STRATÉGIE THÉRAPEUTIQUE
Après confirmation du diagnostic d’HTAP dans un centre référent, les mesures générales et les traitements généraux doivent être prescrits en premiers. Le test de vasoréactivité au NO doit ensuite être réalisé chez les patients ayant une HTAP idiopathique, héritable ou associée aux médicaments et les patients ayant une réponse positive sont traités par des antagonistes calciques à forte dose avec réévaluation à 3 mois.
Pour les non-répondeurs au NO, la stratégie thérapeutique repose sur l’évaluation du risque de mortalité à 1 an en fonction de paramètres cliniques, biologiques et hémodynamiques (tableau 1).

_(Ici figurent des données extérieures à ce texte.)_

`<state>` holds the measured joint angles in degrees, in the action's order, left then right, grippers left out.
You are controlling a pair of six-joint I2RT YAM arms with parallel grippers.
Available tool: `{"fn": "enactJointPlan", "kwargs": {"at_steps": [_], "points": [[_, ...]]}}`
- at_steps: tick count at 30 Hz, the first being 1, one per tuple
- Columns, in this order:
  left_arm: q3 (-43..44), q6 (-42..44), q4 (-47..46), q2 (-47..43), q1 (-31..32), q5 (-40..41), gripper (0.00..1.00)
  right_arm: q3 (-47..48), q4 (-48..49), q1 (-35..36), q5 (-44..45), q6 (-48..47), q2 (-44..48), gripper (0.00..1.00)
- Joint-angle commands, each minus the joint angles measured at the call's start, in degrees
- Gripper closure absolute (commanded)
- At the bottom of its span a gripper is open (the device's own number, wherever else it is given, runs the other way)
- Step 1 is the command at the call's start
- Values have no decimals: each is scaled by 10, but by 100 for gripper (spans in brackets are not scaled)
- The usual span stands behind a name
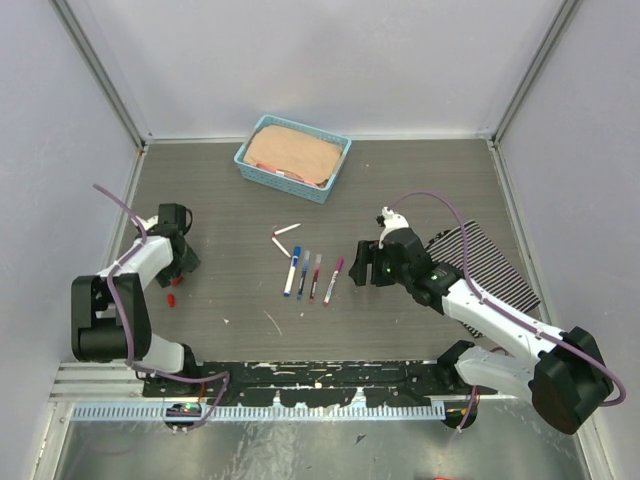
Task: Insert the pens into the pen caps
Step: Pick up the pen cap from the center of the board.
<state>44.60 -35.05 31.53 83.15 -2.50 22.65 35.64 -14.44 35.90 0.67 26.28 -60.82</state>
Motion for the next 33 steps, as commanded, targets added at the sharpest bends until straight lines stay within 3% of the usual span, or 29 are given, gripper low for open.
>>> {"fn": "enactJointPlan", "kwargs": {"at_steps": [1,13,21,33], "points": [[24,0,-18,11,-3,5,32,5,33,-4,-10,-11,-1,24],[2,-28,-17,-19,-7,23,33,7,36,-5,-20,-10,-5,24],[-12,-64,-25,-10,-52,-48,38,9,34,-5,-24,-9,4,24],[-24,-75,-35,10,-62,-74,42,10,30,-6,-22,-13,4,24]]}}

Les patients avec risque faible ou intermédiaire de mortalité sont traités avec les traitements spécifiques de l’HTAP en bithérapie d’emblée associant un IPDE5 et un antagoniste des récepteurs de l’endothéline, sauf chez certains patients pour qui on débutera par une monothérapie (patients âgés avec comorbidités cardiovasculaires, HTAP très légère, hypertension portopulmonaire, HTAP associée au VIH, à une cardiopathie congénitale non traitée). Les patients à risque élevé sont traités d’emblée par une thérapie combinée incluant une prostacycline intraveineuse.

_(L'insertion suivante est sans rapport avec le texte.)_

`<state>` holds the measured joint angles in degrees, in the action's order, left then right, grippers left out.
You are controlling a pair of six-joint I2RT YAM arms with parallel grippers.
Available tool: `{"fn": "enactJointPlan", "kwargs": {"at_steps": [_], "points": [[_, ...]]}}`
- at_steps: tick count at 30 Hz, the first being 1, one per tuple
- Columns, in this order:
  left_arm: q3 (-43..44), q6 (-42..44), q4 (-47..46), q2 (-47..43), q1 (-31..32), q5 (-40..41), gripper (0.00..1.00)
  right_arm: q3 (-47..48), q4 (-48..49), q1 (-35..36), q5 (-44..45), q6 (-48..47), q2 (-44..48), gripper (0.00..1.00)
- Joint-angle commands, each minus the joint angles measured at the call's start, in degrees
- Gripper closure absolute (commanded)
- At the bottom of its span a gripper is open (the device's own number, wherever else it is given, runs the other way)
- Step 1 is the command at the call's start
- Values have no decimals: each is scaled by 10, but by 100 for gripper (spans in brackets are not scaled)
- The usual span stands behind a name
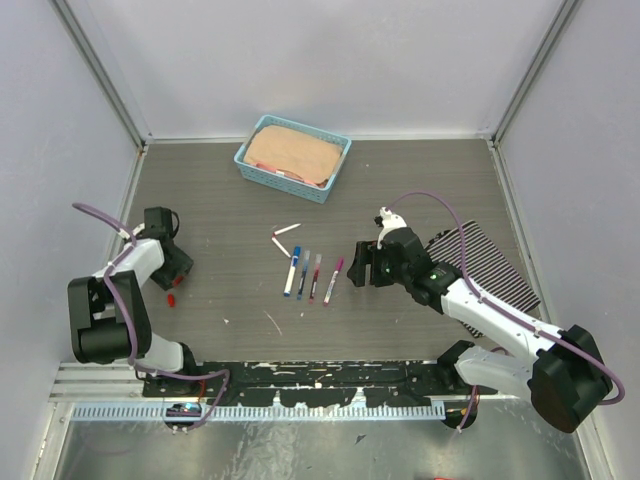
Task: Insert the pens into the pen caps
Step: Pick up the pen cap from the center of the board.
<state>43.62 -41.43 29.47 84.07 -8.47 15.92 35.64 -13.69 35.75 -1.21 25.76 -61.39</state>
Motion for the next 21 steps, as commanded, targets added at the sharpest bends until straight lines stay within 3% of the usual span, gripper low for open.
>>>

L’objectif est de maintenir le patient dans un faible risque de mortalité et de proposer une majoration thérapeutique si ces objectifs ne sont pas atteints, après réévaluation du risque de mortalité après 3-6 mois de traitement.

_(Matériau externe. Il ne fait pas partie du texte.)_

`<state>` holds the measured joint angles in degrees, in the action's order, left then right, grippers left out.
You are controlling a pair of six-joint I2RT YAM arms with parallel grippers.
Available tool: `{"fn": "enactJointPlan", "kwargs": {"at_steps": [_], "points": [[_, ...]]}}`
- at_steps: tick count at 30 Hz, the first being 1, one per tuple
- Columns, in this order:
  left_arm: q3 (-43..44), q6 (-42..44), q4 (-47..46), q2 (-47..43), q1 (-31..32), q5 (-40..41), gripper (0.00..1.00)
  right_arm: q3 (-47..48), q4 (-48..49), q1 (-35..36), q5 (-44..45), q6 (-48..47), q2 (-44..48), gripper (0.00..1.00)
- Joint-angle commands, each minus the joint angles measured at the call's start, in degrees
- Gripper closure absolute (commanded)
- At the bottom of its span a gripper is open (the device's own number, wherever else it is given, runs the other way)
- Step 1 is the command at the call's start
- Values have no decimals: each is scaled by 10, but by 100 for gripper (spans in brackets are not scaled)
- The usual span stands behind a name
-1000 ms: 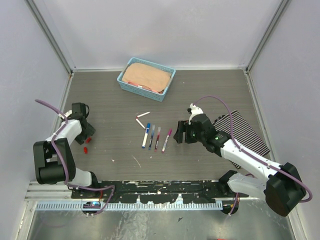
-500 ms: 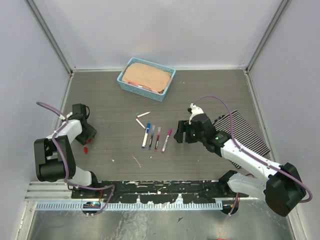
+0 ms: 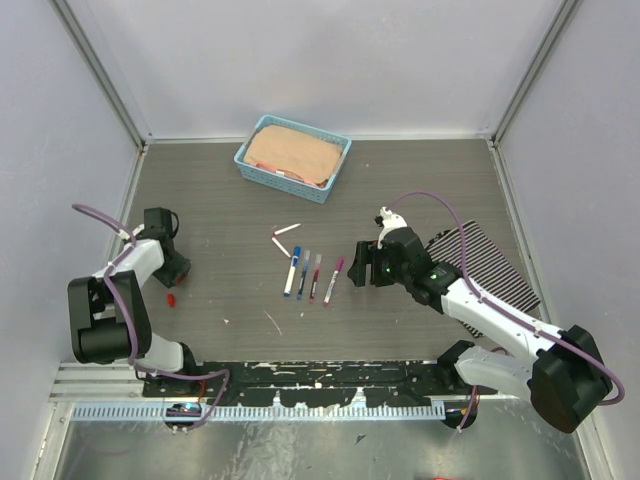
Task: Insert the pens into the pen caps
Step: Pick up the pen cap from the center of the board, then place the pen cap at the center of the board.
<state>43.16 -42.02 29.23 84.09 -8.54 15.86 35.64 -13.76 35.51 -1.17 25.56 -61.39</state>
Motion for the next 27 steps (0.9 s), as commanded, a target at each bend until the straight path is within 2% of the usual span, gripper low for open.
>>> {"fn": "enactJointPlan", "kwargs": {"at_steps": [1,3,8,14,17,22,27], "points": [[1,0,-18,-11,6,-42,67,15,12,-2,7,-8,14,24],[10,-6,-15,-18,38,-46,68,14,12,-2,10,-6,14,24],[69,-44,29,9,215,11,68,16,12,-2,13,-5,9,24],[106,-72,22,70,319,-13,66,17,11,-2,15,-6,7,24],[118,-74,30,91,343,-1,59,16,11,-2,14,-5,4,24],[123,-70,25,107,348,-13,48,17,11,-2,13,-4,5,24],[131,-64,47,85,349,21,35,19,9,-2,13,-4,6,24]]}}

Dans tous les cas, il faut évaluer l’éligibilité à la transplantation pulmonaire en cas de traitement maximal nécessaire d’emblée ou de réponse inadéquate à une thérapie combinée initiale. La stratégie thérapeutique est présentée dans la figure 2.
• L’objectif des traitements de l’HTAP est de maintenir les patients dans un faible risque de mortalité à 1 an.
• Les patients les plus sévères doivent être d’emblée traités par trithérapie incluant une prostacycline IV.
• La transplantation pulmonaire doit être envisagée tôt pour les formes sévères.
PRISE EN CHARGE DES HTP DU GROUPE 2
Le traitement des HTP du groupe 2 repose sur le traitement de la cardiopathie gauche associée et le traitement des comorbidités associées. Il n’existe pas de preuve de l’efficacité des thérapeutiques de l’HTAP dans les HTP de groupe 2 et celles-ci ne doivent donc pas être utilisées.
PRISE EN CHARGE DES HTP DU GROUPE 3 I
Il n’y a pas de thérapie spécifique pour l’HTP de groupe 3. Les patients hypoxiques doivent recevoir une oxygénothérapie et la maladie respiratoire sousjacente doit être traitée. Il n’y a pas de preuve de l’efficacité des thérapeutiques de l’HTAP et celles-ci ne doivent pas être utilisées. Certains patients avec HTP sévère paraissant « disproportionnée » à l’atteinte pulmonaire doivent être adressés à un centre de référence ou de compétences de l’HTP pour discuter de la meilleure stratégie thérapeutique.
PRISE EN CHARGE DE L’HTP DU GROUPE 4
Le traitement de référence est l’endartériectomie pulmonaire, c’est-à-dire le retrait chirurgical du matériel organisé qui obstrue les artères pulmonaires. L’indication chirurgicale repose sur la localisation de l’obstruction (proximale ou distale), la corrélation entre les données hémodynamiques et le degré d’obstruction, les comorbidités. Les patients inopérables peuvent à présent bénéficier soit de traitements médicaux soit de désobstruction par angioplastie pulmonaire et ces traitements peuvent être combinés. Tous les patients doivent être impérativement évalués en centres experts.
PRISE EN CHARGE DE L’HTP DU GROUPE 5 (MÉCANISME NON CLAIR ET/OU MULTIFACTORIEL)
Le traitement de la maladie causale est la base du traitement. Il n’existe pas d’essais contrôlés sur l’usage des thérapeutiques de l’HTAP dans ce groupe.
CONCLUSION
• La prise en charge de l’HTP est différente pour chaque groupe d’HTP.
• Plusieurs médicaments ont été développés pour l’HTAP en 25 ans pour viser la dysfonction endothéliale et la recherche se poursuit pour viser le remodelage artériolaire irréversible à l’origine de la maladie.